I estimate the correlation of your surrogate is 0.962

True correlation: 0.856

True mean 0.823682

Monte Carlo Estimated mean 0.226071

Conntrol Variate Mean with estimated Correlation 0.698964

Conntrol Variate Mean with actual Correlation 0.720262

Approach | Error

CV (estimated corr) | 0.124718

CV (actual corr) | 0.103420

Monte Carlo | 0.597611

(In the above output, both control variate estimates were more accurate than the conventional Monte Carlo estimator. This trend should hold for most random number generator seeds.)

I want to accurately estimate the correlation between my truth and surrogate given the prescribed input distribution. In the above example, I overestimated the correlation (my estimate, 0.96, was much greater than the actual correlation, which I calculated as 0.86) by leaving one observation out at a time, recording the surrogate’s prediction of the out point, then computing the correlation between the predicted points and the truth values.

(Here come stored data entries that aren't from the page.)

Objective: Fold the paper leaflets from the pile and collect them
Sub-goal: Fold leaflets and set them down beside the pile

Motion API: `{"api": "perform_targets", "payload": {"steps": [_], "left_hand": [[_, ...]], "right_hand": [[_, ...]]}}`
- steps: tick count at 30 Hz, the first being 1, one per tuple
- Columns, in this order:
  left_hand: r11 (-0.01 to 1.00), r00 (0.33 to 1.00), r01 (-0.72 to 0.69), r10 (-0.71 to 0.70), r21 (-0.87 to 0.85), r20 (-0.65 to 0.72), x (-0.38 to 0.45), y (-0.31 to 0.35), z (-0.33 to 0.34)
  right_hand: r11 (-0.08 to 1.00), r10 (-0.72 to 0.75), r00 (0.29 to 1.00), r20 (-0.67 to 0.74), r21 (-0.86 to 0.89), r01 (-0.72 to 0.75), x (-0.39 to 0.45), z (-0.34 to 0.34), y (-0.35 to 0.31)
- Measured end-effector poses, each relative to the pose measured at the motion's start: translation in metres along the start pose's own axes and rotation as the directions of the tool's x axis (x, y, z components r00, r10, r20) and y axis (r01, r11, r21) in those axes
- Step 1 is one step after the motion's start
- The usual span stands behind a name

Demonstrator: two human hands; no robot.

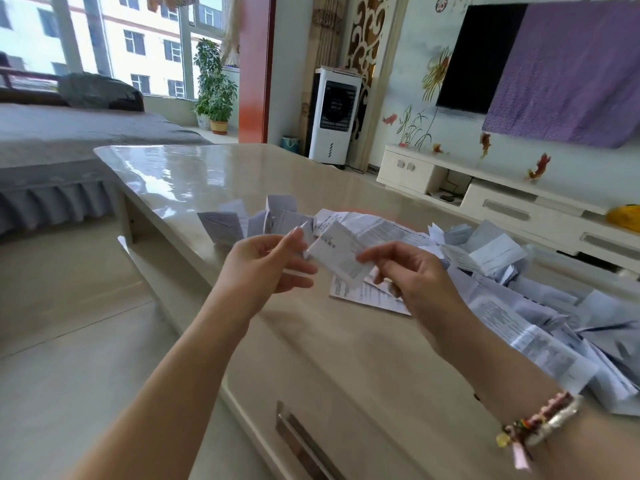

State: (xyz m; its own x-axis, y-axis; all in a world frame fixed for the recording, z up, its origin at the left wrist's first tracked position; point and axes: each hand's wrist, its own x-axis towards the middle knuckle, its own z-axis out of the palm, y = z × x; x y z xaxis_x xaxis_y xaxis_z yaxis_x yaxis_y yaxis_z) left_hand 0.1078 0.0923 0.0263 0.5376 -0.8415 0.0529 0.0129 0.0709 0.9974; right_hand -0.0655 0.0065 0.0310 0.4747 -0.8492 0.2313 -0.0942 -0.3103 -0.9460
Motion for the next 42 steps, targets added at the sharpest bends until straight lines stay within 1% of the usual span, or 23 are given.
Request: {"api": "perform_targets", "payload": {"steps": [2,4,9,12,13,14,16,18,20,22,25,26,28,30,31,33,35,37,38,40,41,42], "left_hand": [[1.000,0.998,0.012,-0.012,0.009,-0.054,0.007,-0.001,-0.012],[0.999,0.996,0.027,-0.025,0.023,-0.089,0.014,-0.004,-0.019],[0.991,0.993,0.087,-0.079,0.097,-0.086,0.026,-0.010,-0.026],[0.988,0.992,0.104,-0.095,0.116,-0.084,0.036,-0.011,-0.029],[0.987,0.992,0.108,-0.099,0.122,-0.080,0.037,-0.012,-0.029],[0.985,0.992,0.112,-0.102,0.129,-0.075,0.040,-0.012,-0.030],[0.983,0.992,0.113,-0.105,0.144,-0.063,0.044,-0.013,-0.028],[0.982,0.993,0.114,-0.107,0.152,-0.054,0.046,-0.013,-0.026],[0.980,0.994,0.110,-0.103,0.166,-0.048,0.046,-0.012,-0.023],[0.979,0.994,0.104,-0.098,0.174,-0.043,0.044,-0.012,-0.020],[0.971,0.996,0.092,-0.087,0.219,-0.034,0.039,-0.013,-0.017],[0.968,0.996,0.085,-0.080,0.234,-0.031,0.037,-0.014,-0.016],[0.963,0.997,0.075,-0.069,0.260,-0.033,0.033,-0.014,-0.013],[0.961,0.997,0.074,-0.065,0.267,-0.044,0.029,-0.015,-0.011],[0.961,0.997,0.073,-0.063,0.267,-0.044,0.028,-0.014,-0.010],[0.961,0.997,0.073,-0.065,0.268,-0.042,0.028,-0.014,-0.009],[0.962,0.997,0.068,-0.060,0.266,-0.038,0.030,-0.013,-0.009],[0.962,0.998,0.060,-0.051,0.265,-0.038,0.032,-0.013,-0.010],[0.962,0.998,0.054,-0.046,0.269,-0.034,0.034,-0.013,-0.009],[0.963,0.999,0.043,-0.037,0.268,-0.026,0.036,-0.014,-0.006],[0.962,0.999,0.038,-0.034,0.269,-0.018,0.036,-0.015,-0.003],[0.963,1.000,0.029,-0.028,0.269,-0.009,0.037,-0.015,0.000]], "right_hand": [[0.996,0.041,0.998,-0.052,0.081,-0.036,0.020,0.010,-0.003],[0.992,0.058,0.994,-0.097,0.122,-0.046,0.041,0.023,-0.006],[0.993,0.094,0.969,-0.230,0.096,-0.074,0.091,0.055,0.005],[0.994,0.097,0.958,-0.268,0.068,-0.082,0.126,0.065,0.010],[0.996,0.089,0.962,-0.258,0.045,-0.080,0.135,0.067,0.009],[0.997,0.071,0.970,-0.233,-0.017,-0.077,0.144,0.068,0.008],[0.976,0.049,0.985,-0.164,-0.204,-0.083,0.155,0.066,0.007],[0.933,0.049,0.992,-0.117,-0.349,-0.087,0.156,0.060,0.011],[0.872,-0.008,0.996,-0.086,-0.488,-0.036,0.150,0.049,0.021],[0.756,-0.049,0.997,-0.059,-0.655,-0.001,0.143,0.038,0.033],[0.552,0.036,0.999,-0.023,-0.833,-0.039,0.128,0.024,0.041],[0.501,0.071,0.997,-0.018,-0.864,-0.052,0.123,0.020,0.041],[0.444,0.124,0.992,-0.027,-0.892,-0.080,0.115,0.013,0.043],[0.397,0.131,0.991,-0.024,-0.915,-0.075,0.109,0.010,0.044],[0.371,0.107,0.994,-0.024,-0.926,-0.062,0.107,0.010,0.044],[0.331,-0.007,1.000,-0.014,-0.944,-0.011,0.105,0.010,0.046],[0.330,-0.135,0.991,-0.020,-0.944,0.026,0.106,0.008,0.048],[0.331,-0.225,0.974,-0.022,-0.942,0.055,0.110,0.007,0.049],[0.362,-0.261,0.965,-0.034,-0.930,0.065,0.113,0.005,0.048],[0.521,-0.312,0.946,-0.092,-0.849,0.089,0.117,0.001,0.043],[0.612,-0.342,0.930,-0.130,-0.783,0.116,0.118,-0.002,0.039],[0.681,-0.388,0.907,-0.163,-0.714,0.163,0.119,-0.005,0.034]]}}
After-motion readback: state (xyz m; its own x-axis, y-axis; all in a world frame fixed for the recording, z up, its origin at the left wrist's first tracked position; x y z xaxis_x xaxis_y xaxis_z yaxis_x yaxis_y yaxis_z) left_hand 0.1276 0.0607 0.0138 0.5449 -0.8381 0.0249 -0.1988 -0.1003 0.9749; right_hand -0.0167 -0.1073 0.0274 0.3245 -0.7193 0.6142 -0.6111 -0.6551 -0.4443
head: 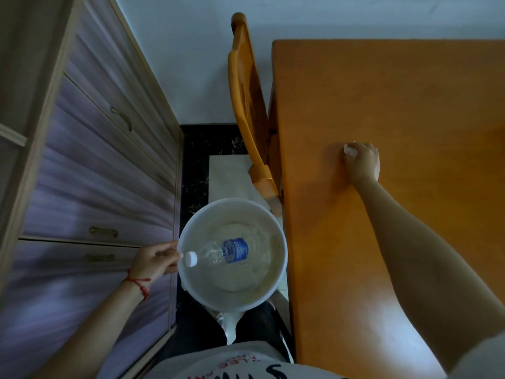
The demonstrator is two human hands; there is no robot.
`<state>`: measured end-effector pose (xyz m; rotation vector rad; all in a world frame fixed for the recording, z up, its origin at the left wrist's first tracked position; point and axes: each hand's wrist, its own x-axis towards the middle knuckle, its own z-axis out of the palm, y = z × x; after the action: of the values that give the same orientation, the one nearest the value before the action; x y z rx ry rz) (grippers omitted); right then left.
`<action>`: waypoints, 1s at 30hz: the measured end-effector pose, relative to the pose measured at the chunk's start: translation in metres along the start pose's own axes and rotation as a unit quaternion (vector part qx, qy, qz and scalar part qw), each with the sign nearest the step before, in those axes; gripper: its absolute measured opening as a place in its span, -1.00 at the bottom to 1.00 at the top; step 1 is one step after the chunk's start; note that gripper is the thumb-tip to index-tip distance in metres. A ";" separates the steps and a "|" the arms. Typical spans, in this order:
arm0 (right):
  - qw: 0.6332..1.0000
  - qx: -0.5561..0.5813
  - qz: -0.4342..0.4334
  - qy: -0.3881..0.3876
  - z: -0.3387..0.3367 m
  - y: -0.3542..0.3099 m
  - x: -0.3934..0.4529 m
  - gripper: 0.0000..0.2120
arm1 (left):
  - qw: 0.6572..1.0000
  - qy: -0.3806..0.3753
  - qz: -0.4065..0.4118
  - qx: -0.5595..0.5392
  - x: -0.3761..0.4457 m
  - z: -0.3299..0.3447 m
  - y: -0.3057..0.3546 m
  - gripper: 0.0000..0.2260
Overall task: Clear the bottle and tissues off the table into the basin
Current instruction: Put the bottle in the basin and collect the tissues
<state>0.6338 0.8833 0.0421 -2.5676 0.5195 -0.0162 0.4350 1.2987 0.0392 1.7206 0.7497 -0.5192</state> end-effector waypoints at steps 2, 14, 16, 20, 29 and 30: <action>1.000 0.014 -0.011 0.009 0.002 0.001 -0.009 -0.72 | 1.000 0.002 -0.003 0.007 0.001 -0.001 -0.001 -0.63; 0.962 0.238 -0.128 -0.040 0.029 -0.059 -0.190 -0.80 | 1.000 -0.011 -0.004 -0.020 -0.009 0.002 0.002 -0.67; 0.952 0.242 -0.163 -0.088 0.042 -0.066 -0.225 -0.78 | 0.999 -0.014 -0.005 -0.030 -0.012 0.003 0.002 -0.67; 0.947 0.217 -0.153 -0.181 0.057 -0.067 -0.265 -0.67 | 0.999 -0.010 -0.007 -0.048 -0.015 0.005 0.001 -0.68; 0.985 0.131 -0.094 -0.063 0.034 -0.047 -0.280 -0.53 | 0.998 -0.016 -0.002 -0.058 -0.014 -0.007 -0.016 -0.66; 0.987 0.130 -0.067 -0.060 0.030 -0.044 -0.280 -0.57 | 0.998 -0.018 -0.001 -0.057 -0.015 -0.009 -0.018 -0.66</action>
<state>0.3935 1.0352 0.0627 -2.3259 0.2777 0.0223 0.4111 1.3072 0.0396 1.6013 0.7411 -0.4986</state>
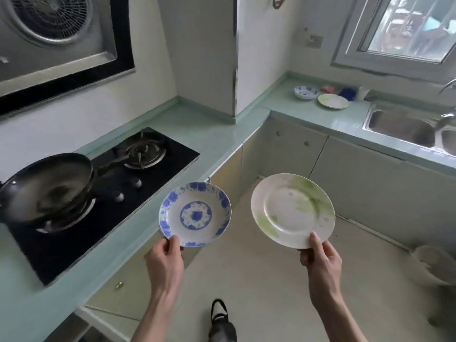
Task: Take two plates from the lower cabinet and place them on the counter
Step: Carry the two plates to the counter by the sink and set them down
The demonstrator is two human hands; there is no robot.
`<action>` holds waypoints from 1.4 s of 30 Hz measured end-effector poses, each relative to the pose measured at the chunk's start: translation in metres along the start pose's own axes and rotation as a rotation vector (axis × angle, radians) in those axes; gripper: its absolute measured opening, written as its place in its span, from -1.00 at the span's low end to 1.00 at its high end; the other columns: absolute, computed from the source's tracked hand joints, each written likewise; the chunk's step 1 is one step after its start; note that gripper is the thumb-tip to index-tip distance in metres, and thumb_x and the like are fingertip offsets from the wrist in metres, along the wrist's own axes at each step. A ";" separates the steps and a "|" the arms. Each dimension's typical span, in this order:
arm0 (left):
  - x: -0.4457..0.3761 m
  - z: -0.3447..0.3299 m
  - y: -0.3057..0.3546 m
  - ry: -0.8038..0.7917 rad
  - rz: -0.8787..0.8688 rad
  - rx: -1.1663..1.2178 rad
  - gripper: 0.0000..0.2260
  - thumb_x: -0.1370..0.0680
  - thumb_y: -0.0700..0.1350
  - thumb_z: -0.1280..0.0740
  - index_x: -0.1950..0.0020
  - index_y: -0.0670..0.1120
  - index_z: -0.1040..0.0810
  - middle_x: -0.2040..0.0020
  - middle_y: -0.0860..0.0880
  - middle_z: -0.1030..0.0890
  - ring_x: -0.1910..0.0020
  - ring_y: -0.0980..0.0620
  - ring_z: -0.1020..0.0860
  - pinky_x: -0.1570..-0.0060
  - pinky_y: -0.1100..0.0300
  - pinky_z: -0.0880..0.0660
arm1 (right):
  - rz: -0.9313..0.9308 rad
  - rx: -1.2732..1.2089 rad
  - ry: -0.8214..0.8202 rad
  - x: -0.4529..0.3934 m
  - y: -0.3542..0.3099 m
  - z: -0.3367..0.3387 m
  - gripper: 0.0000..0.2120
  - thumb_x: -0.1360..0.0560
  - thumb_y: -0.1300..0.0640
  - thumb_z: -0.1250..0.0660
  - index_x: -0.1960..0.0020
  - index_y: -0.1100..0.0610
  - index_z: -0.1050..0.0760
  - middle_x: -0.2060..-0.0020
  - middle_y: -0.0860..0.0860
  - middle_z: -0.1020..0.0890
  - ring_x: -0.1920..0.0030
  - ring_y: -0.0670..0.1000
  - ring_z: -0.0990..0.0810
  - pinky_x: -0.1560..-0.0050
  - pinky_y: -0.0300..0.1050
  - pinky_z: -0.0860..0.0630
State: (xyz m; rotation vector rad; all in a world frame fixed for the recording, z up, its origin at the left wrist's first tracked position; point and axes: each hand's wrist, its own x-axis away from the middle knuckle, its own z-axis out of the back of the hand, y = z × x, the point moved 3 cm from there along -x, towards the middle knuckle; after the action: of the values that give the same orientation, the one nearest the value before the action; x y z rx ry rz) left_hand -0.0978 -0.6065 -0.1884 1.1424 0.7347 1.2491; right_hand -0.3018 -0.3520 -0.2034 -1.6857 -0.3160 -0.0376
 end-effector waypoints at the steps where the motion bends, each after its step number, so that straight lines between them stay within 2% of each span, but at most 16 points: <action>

I compared the accuracy of the control variate Monte Carlo method using the leave-one-out cross-validation estimate of the correlation to if I somehow knew a very accurate estimate of the correlation even for small sample sizes. Here, I used 6 samples to estimate the mean value. The plot compares the absolute errors associated with the control variate Monte Carlo approaches assuming that I have an accurate estimation of the correlation against if I use the leave-one-out cross-validation estimate of the correlation.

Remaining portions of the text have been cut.